The Solution: The DRY Principle
DRY stands for Don’t Repeat Yourself. It is a fundamental principle in software development that states that every distinct piece of logic in your program should have one, and only one, representation.
Instead of copying and pasting the logic for our welcome banner, we should define it in a single, authoritative place. We should abstract it into a reusable block that we can call upon whenever we need it.
Introducing Functions: The Heart of DRY
This is the core motivation for learning about functions. A function is a named, reusable block of code that performs a specific task.

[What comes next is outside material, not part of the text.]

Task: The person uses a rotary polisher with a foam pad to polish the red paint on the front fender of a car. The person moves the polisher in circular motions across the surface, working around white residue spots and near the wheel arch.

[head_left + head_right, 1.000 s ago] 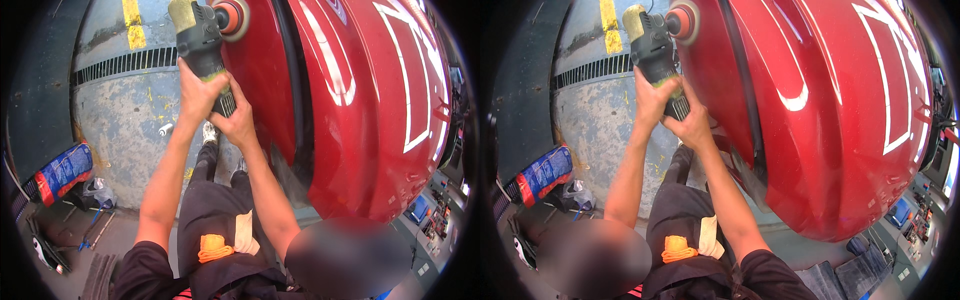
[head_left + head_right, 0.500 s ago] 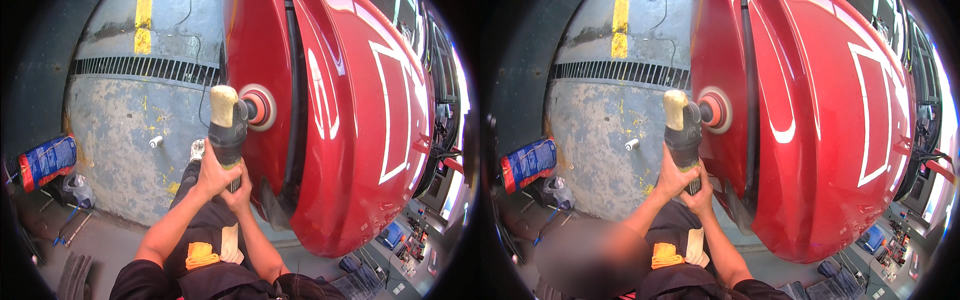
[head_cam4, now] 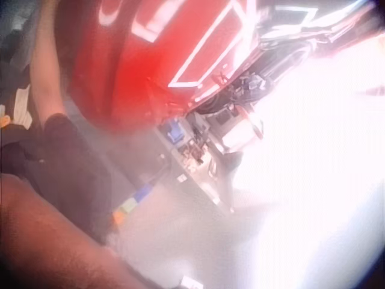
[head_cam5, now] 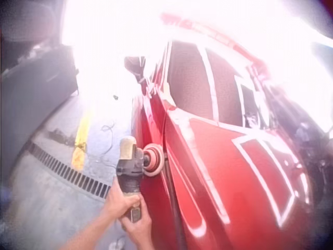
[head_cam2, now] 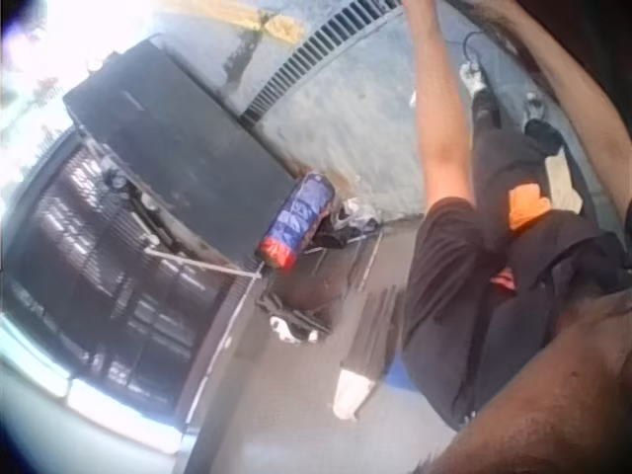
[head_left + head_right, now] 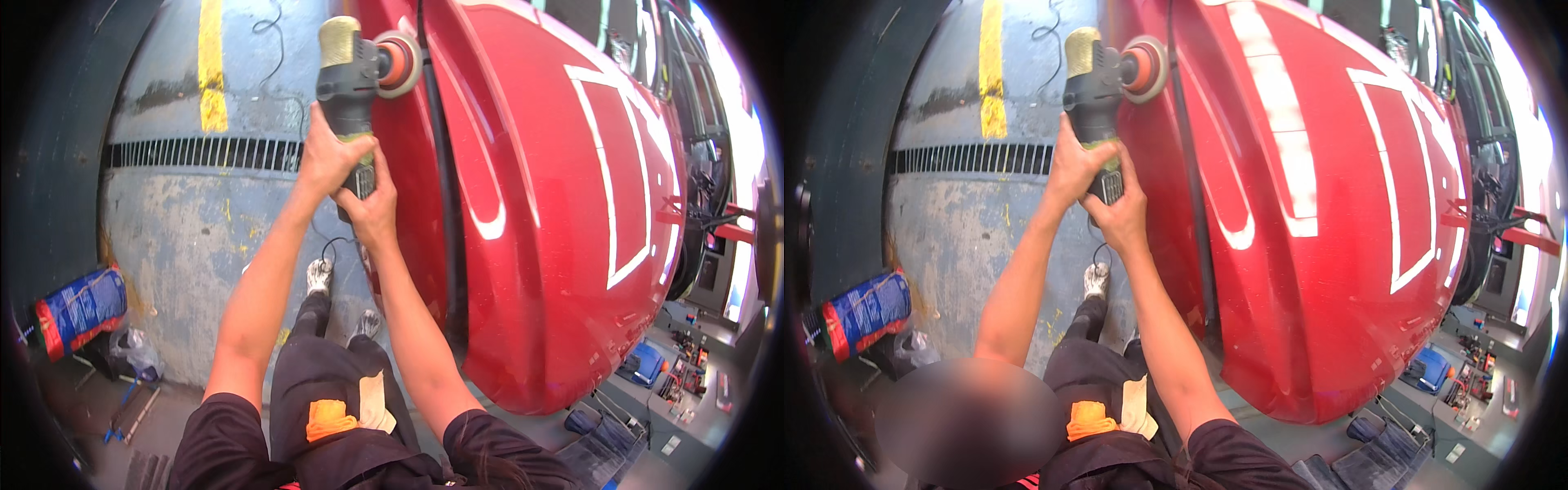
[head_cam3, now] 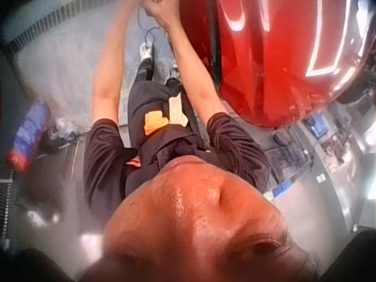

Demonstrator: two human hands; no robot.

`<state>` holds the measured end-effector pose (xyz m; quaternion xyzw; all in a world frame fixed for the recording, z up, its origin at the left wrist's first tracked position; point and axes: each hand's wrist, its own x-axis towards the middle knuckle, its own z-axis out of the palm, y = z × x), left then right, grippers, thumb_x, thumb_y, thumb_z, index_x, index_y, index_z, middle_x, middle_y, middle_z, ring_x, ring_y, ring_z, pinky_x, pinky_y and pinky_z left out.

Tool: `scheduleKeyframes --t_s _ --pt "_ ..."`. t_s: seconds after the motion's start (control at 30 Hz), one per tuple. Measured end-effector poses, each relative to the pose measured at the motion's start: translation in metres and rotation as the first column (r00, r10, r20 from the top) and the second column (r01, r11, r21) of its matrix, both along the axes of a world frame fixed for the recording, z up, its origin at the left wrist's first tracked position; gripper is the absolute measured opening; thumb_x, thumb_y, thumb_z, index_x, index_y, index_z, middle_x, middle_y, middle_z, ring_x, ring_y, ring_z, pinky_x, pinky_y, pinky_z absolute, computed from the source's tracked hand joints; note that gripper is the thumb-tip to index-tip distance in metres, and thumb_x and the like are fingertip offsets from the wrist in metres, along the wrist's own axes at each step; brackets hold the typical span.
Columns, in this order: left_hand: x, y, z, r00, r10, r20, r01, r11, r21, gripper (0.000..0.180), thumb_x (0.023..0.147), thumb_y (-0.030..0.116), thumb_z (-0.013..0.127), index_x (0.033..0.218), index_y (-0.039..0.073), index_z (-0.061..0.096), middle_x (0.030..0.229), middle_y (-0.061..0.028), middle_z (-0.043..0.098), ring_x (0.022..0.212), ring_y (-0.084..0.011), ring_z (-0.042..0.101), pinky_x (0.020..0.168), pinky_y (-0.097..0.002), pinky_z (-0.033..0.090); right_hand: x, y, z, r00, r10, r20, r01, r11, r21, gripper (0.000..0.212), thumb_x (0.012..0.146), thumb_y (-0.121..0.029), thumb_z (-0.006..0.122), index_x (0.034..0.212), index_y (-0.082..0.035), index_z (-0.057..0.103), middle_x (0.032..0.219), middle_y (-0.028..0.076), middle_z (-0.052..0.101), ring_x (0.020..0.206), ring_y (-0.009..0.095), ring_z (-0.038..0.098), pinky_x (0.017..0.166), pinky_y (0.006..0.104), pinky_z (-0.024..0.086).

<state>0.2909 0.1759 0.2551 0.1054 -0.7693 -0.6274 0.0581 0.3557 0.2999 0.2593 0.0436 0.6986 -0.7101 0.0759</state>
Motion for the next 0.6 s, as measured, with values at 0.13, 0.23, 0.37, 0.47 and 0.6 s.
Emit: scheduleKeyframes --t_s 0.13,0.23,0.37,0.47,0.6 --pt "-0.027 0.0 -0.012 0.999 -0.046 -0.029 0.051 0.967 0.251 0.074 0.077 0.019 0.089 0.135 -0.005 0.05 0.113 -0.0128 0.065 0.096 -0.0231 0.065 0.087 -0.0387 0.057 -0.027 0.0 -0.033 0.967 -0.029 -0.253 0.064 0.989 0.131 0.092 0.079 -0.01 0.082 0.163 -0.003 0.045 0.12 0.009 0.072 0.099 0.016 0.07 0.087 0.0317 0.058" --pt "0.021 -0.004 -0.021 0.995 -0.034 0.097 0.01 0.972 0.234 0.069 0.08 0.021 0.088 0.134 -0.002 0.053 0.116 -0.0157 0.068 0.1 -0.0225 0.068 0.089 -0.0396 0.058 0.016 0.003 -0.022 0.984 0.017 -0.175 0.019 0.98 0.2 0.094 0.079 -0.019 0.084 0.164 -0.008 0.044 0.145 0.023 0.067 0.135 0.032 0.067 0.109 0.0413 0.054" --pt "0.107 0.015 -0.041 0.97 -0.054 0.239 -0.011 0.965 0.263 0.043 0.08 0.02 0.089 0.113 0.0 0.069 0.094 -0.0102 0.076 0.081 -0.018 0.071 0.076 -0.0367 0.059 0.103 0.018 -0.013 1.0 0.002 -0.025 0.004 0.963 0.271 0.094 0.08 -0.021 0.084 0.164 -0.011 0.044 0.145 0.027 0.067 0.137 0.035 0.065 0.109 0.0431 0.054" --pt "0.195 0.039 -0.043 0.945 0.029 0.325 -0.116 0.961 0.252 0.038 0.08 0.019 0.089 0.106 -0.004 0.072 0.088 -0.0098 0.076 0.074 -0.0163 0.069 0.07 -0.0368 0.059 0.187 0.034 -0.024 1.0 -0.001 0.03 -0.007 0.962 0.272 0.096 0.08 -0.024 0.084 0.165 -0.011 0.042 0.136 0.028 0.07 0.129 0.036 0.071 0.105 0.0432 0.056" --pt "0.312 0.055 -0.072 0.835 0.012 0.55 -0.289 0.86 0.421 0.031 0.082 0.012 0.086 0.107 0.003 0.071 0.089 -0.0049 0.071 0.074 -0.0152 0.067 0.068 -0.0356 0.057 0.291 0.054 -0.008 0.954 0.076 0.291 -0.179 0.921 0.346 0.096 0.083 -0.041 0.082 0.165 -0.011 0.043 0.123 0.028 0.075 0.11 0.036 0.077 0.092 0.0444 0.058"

With functions, we can write our welcome banner logic just once and give it a name, like display_welcome_banner
. Then, anytime we need to display that message, we can simply “call” the function by its name. If we ever need to update the banner—to change the text or the border—we only have to change it in that one single location. The change will automatically apply everywhere the function is called, eliminating the risk of inconsistency.
What’s Next?
The DRY principle is a guiding star for writing good code. By avoiding repetition, you create programs that are easier to read, easier to debug, and easier to maintain. Functions are the primary tool we use to achieve this.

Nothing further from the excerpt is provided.